There are only 7 days left until Christmas. I had hoped to write a blog on holiday baking, or my childhood memories of Christmas Eve. While doing the dishes I was composing a poem about frost and the unpredictability of English weather.
So, let’s get this straight. This is NOT what I want to write about. Connecticut. 26 dead. 20 of them children. The newspaper headline was enough to send me running, hoping I might just out-sprint the lead ball forming in my belly. But I am writing today because words are how I try to understand.

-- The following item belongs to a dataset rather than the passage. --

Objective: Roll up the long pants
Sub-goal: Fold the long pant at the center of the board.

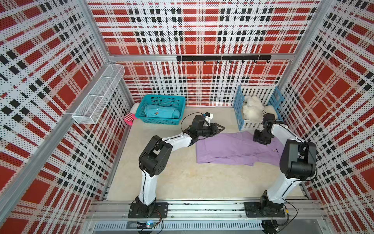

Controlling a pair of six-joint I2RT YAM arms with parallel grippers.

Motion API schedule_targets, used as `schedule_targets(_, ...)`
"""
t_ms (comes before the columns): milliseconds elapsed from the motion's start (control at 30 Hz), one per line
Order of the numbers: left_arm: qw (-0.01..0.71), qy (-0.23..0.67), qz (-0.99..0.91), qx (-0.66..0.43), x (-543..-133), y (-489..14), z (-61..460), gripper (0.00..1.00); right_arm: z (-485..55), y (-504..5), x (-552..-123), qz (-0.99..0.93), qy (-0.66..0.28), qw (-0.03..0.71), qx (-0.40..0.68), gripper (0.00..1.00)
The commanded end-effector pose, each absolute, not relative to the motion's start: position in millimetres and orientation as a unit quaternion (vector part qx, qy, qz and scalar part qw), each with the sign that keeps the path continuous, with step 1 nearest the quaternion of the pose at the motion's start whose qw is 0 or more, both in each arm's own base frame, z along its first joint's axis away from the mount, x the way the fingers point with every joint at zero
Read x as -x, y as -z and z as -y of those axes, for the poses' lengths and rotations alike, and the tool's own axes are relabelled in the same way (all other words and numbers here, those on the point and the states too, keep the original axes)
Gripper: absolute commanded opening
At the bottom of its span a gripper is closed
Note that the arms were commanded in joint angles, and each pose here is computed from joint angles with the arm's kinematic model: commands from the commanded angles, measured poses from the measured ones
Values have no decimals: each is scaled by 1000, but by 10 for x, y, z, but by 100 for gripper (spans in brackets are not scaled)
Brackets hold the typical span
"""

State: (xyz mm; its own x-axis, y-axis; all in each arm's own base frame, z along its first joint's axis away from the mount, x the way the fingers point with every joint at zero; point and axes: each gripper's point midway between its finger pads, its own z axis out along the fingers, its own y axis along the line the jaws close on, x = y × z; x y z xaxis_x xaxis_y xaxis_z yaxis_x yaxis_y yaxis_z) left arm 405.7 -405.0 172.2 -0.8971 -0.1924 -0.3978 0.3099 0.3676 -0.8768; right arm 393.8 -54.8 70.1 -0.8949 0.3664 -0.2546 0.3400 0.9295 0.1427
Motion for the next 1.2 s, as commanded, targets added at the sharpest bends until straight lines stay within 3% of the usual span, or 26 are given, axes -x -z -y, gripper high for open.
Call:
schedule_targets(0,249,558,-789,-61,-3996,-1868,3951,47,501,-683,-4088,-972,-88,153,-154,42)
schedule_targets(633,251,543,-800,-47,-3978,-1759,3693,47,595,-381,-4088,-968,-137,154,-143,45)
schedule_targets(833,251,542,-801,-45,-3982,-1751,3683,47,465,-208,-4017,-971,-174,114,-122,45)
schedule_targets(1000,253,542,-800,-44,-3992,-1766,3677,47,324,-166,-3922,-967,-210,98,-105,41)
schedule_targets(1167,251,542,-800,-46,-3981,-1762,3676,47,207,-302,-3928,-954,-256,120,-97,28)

I wonder if there is a normal way to react to inexplicable tragedy? For myself, there is always a progression… Disbelief. Outrage. Sadness. Fear. Perhaps ‘progression’ is not the right word. It seems to imply that my feelings are linear, that they fall into place like the pieces of a jigsaw and guide me to a better place.
Usually I begin with a series of thoughts. America, I tell myself, is a dark place, a place of rampant gun laws and vigilante violence, a place where ignorance and fear breed rage and aggression. I try not to question these thoughts. I tell myself that acts of this nature are much less likely in Britain. If I can contain this atrocity within the borders of one country, a country where I no longer live, than I am that much safer.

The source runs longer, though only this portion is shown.